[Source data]
::::::::::

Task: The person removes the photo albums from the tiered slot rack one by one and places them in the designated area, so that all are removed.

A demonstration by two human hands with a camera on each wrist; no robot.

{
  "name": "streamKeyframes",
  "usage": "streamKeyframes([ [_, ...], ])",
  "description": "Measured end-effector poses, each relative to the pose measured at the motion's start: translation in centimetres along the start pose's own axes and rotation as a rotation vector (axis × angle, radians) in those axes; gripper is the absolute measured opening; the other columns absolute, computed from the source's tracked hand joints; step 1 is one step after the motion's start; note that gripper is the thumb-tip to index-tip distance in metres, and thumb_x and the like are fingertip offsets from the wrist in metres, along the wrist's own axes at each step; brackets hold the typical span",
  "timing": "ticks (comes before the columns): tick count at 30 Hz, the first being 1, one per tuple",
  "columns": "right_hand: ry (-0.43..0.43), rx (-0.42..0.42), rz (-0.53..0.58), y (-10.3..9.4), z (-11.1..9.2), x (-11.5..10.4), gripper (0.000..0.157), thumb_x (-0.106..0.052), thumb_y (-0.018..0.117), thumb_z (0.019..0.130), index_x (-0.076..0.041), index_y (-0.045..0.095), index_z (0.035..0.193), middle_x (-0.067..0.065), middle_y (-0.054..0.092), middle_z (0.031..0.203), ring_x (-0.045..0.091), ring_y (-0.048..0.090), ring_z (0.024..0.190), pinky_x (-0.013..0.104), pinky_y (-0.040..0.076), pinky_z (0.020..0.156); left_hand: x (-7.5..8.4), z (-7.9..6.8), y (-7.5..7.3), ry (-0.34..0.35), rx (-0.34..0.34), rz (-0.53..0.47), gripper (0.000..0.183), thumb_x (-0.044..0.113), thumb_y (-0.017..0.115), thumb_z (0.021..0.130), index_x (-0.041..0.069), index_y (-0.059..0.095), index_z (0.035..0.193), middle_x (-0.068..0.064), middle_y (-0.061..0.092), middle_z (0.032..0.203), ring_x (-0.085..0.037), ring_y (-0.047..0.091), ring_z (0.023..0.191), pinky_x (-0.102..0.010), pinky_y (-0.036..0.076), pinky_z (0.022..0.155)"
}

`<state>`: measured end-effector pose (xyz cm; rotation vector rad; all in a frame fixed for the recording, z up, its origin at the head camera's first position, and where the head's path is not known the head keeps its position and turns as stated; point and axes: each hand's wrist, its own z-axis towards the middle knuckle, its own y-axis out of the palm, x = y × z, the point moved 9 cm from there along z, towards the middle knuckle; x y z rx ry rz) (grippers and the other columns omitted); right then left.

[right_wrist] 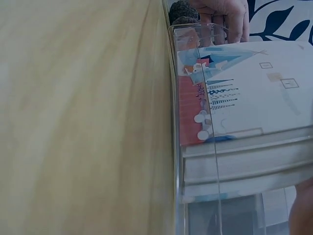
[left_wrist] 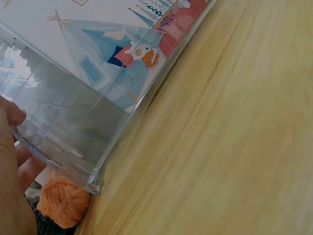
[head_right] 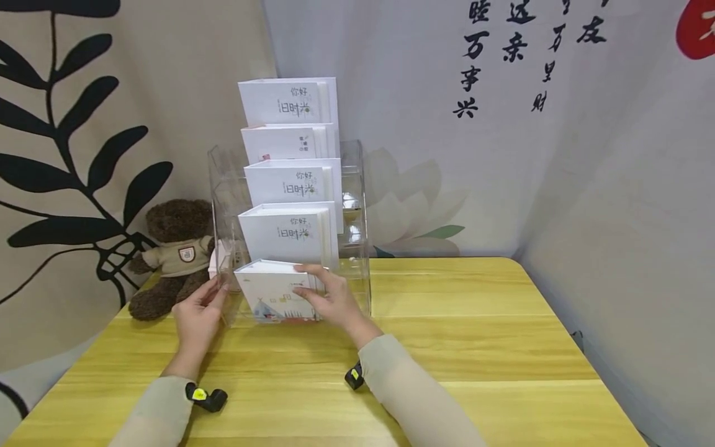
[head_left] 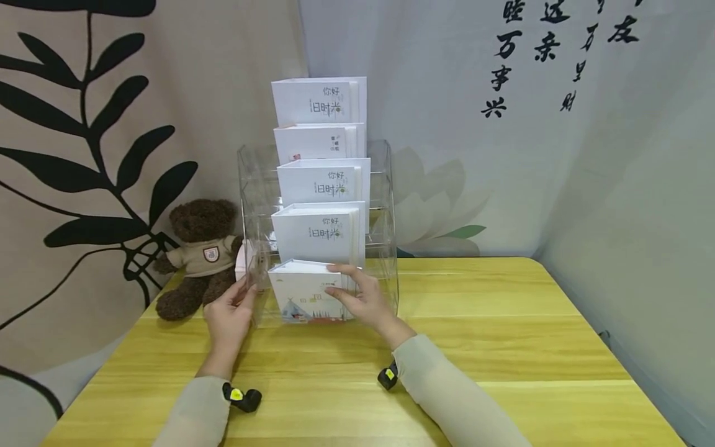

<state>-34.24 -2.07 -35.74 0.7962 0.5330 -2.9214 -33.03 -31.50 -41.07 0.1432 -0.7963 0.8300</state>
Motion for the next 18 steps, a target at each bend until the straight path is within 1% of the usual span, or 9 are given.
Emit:
streamKeyframes([
  [2,-0.019,0.004,0.019,0.1,0.0,-0.3,0.048,0.01,0.076,0.083,-0.003,0.059,0.126,0.019,0.068,0.123,0.027,0.071,0.104,0.031,0.059,0.082,-0.1,0.0,0.0,0.001,0.002,-0.006,0.028,0.001,0.08,0.083,0.004,0.078,0.111,-0.017,0.075,0.091,0.021,0.058,0.072,-0.003,0.047,0.061],
  [4,-0.061,0.001,0.013,0.2,-0.1,-0.5,0.047,0.009,0.076,0.083,-0.004,0.061,0.126,0.018,0.07,0.121,0.025,0.071,0.103,0.029,0.059,0.082,-0.1,0.0,0.0,-0.006,-0.002,-0.018,0.027,-0.001,0.079,0.083,0.002,0.078,0.111,-0.018,0.075,0.092,0.02,0.059,0.073,-0.003,0.047,0.062],
  [7,-0.167,-0.005,-0.032,0.5,-0.2,-1.0,0.049,0.006,0.079,0.082,-0.006,0.062,0.126,0.014,0.072,0.117,0.02,0.072,0.099,0.026,0.058,0.08,-0.2,0.0,-0.1,-0.022,0.001,-0.027,0.026,0.0,0.077,0.084,0.001,0.078,0.11,-0.019,0.074,0.093,0.02,0.059,0.073,-0.004,0.048,0.064],
  [9,-0.24,-0.005,-0.063,0.5,0.0,-1.8,0.051,0.005,0.08,0.081,-0.007,0.061,0.127,0.013,0.073,0.117,0.019,0.072,0.1,0.027,0.058,0.082,-0.2,0.0,-0.1,-0.034,0.001,-0.034,0.026,0.001,0.077,0.084,0.002,0.078,0.11,-0.018,0.074,0.093,0.02,0.06,0.073,-0.005,0.049,0.064],
  [11,-0.293,0.007,-0.074,0.2,0.2,-2.6,0.054,0.006,0.08,0.08,-0.007,0.06,0.127,0.013,0.073,0.116,0.02,0.072,0.1,0.028,0.058,0.083,-0.2,0.1,-0.1,-0.037,0.002,-0.03,0.026,0.002,0.078,0.085,0.003,0.078,0.11,-0.017,0.075,0.093,0.019,0.06,0.073,-0.005,0.049,0.065],
  [12,-0.307,0.013,-0.067,0.0,0.4,-2.9,0.055,0.007,0.08,0.079,-0.007,0.059,0.128,0.014,0.073,0.116,0.022,0.071,0.103,0.03,0.058,0.085,-0.3,0.1,0.0,-0.038,0.001,-0.029,0.026,0.003,0.078,0.085,0.004,0.079,0.11,-0.017,0.075,0.093,0.019,0.06,0.073,-0.005,0.049,0.065],
  [18,-0.348,0.09,-0.03,-2.2,1.7,-4.7,0.059,0.013,0.081,0.074,-0.004,0.061,0.127,0.018,0.072,0.114,0.026,0.072,0.1,0.034,0.06,0.082,-0.5,0.0,-0.1,-0.022,0.007,-0.021,0.026,0.005,0.08,0.085,0.007,0.079,0.111,-0.015,0.075,0.093,0.019,0.061,0.073,-0.004,0.048,0.065],
])
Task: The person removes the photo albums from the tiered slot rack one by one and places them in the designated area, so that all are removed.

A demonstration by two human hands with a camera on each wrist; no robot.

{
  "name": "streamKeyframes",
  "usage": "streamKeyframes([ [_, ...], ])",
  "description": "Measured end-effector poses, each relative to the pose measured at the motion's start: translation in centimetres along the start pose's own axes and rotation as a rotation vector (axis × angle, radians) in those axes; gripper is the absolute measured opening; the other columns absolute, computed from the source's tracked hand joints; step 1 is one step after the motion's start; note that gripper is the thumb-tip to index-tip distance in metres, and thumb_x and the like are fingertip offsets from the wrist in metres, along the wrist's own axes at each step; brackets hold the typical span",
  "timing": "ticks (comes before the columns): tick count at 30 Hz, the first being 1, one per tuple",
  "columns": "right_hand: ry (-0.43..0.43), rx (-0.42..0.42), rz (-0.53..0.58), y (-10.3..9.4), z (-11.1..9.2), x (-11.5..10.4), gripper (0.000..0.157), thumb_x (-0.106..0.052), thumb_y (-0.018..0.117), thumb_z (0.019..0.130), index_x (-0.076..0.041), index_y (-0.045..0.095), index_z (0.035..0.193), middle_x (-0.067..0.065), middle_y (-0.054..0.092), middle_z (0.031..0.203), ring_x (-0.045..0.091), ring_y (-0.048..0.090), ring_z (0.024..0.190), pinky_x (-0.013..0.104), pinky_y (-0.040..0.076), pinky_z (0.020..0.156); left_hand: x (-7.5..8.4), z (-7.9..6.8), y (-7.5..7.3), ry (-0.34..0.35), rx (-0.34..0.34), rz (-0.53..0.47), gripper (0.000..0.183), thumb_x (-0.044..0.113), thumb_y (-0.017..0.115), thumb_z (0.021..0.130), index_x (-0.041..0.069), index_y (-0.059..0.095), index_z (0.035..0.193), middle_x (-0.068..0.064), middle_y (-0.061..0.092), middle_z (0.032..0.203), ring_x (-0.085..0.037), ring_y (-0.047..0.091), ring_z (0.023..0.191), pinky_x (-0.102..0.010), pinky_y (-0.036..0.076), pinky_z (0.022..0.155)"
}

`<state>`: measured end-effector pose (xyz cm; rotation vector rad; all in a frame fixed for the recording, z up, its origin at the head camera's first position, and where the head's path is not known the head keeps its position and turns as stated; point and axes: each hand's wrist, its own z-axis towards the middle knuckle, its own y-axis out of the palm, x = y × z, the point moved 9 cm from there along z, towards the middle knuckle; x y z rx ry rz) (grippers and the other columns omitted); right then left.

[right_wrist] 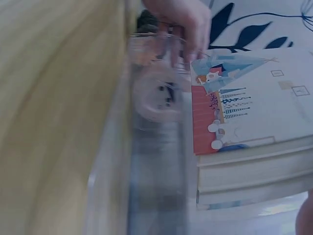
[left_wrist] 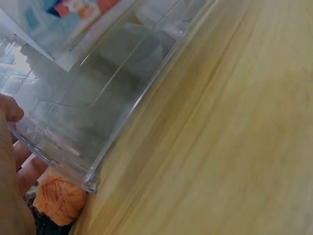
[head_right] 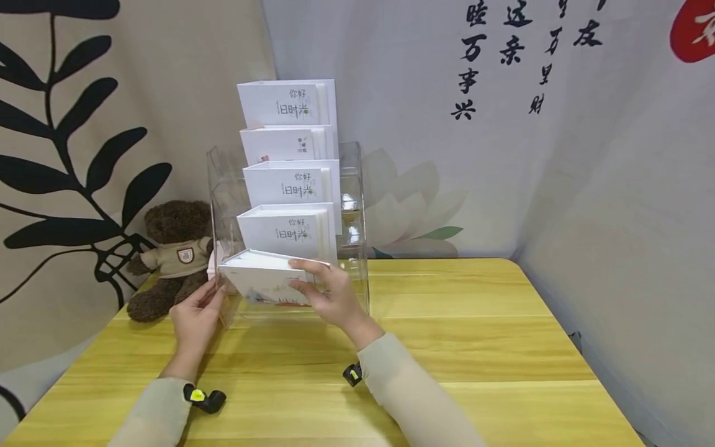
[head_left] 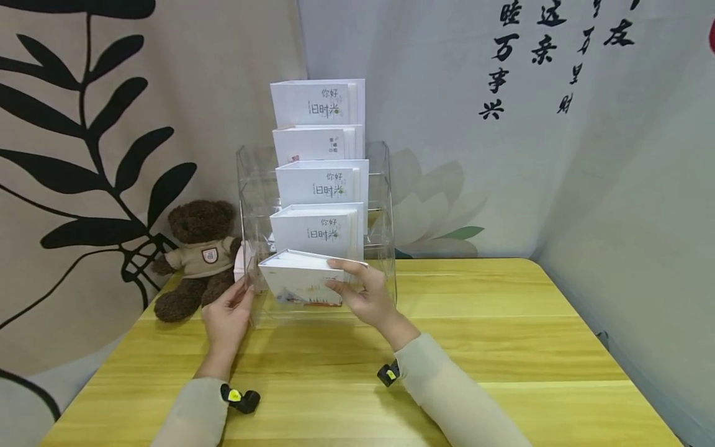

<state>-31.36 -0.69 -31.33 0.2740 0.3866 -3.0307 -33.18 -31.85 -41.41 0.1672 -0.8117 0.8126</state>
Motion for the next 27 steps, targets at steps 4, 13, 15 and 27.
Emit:
streamKeyframes([
  [4,-0.006,0.088,0.017,-1.9,0.8,-0.6,0.058,0.014,0.081,0.073,-0.004,0.064,0.125,0.02,0.072,0.113,0.029,0.073,0.098,0.036,0.061,0.078,-0.1,-0.2,0.0,0.006,0.0,0.002,0.026,0.004,0.079,0.085,0.007,0.079,0.111,-0.015,0.075,0.093,0.018,0.061,0.073,-0.004,0.048,0.065],
  [13,0.018,0.186,0.061,-6.1,1.8,-1.2,0.037,-0.016,0.077,0.09,-0.009,0.067,0.126,0.011,0.073,0.116,0.023,0.074,0.093,0.034,0.061,0.07,0.1,-0.4,0.3,-0.008,-0.017,0.015,0.025,0.009,0.08,0.087,0.009,0.079,0.112,-0.013,0.076,0.096,0.018,0.061,0.074,-0.004,0.048,0.064],
  [15,0.04,0.199,0.055,-7.1,1.8,-1.1,0.037,-0.019,0.077,0.09,-0.009,0.067,0.125,0.009,0.073,0.115,0.021,0.074,0.092,0.033,0.061,0.068,0.2,-0.4,0.3,-0.002,-0.016,0.009,0.025,0.009,0.08,0.086,0.008,0.079,0.111,-0.014,0.075,0.095,0.018,0.061,0.074,-0.004,0.048,0.063],
  [27,0.129,0.292,-0.062,-15.7,0.3,0.0,0.043,-0.016,0.08,0.086,0.007,0.063,0.119,0.008,0.075,0.104,0.014,0.074,0.085,0.024,0.059,0.063,0.1,-0.1,0.0,0.002,-0.011,-0.012,0.027,0.006,0.08,0.086,0.008,0.078,0.113,-0.016,0.075,0.095,0.018,0.062,0.075,-0.004,0.048,0.064],
])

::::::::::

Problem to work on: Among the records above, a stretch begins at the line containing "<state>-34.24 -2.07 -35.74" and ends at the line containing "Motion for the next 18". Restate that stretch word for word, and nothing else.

Response to the task:
<state>-34.24 -2.07 -35.74 0.7962 0.5330 -2.9214 -33.03 -31.50 -41.07 0.1432 -0.7963 0.8300</state>
Motion for the next 18 steps, a target at each bend until the straight path is within 1% of the usual span, or 9 are given.

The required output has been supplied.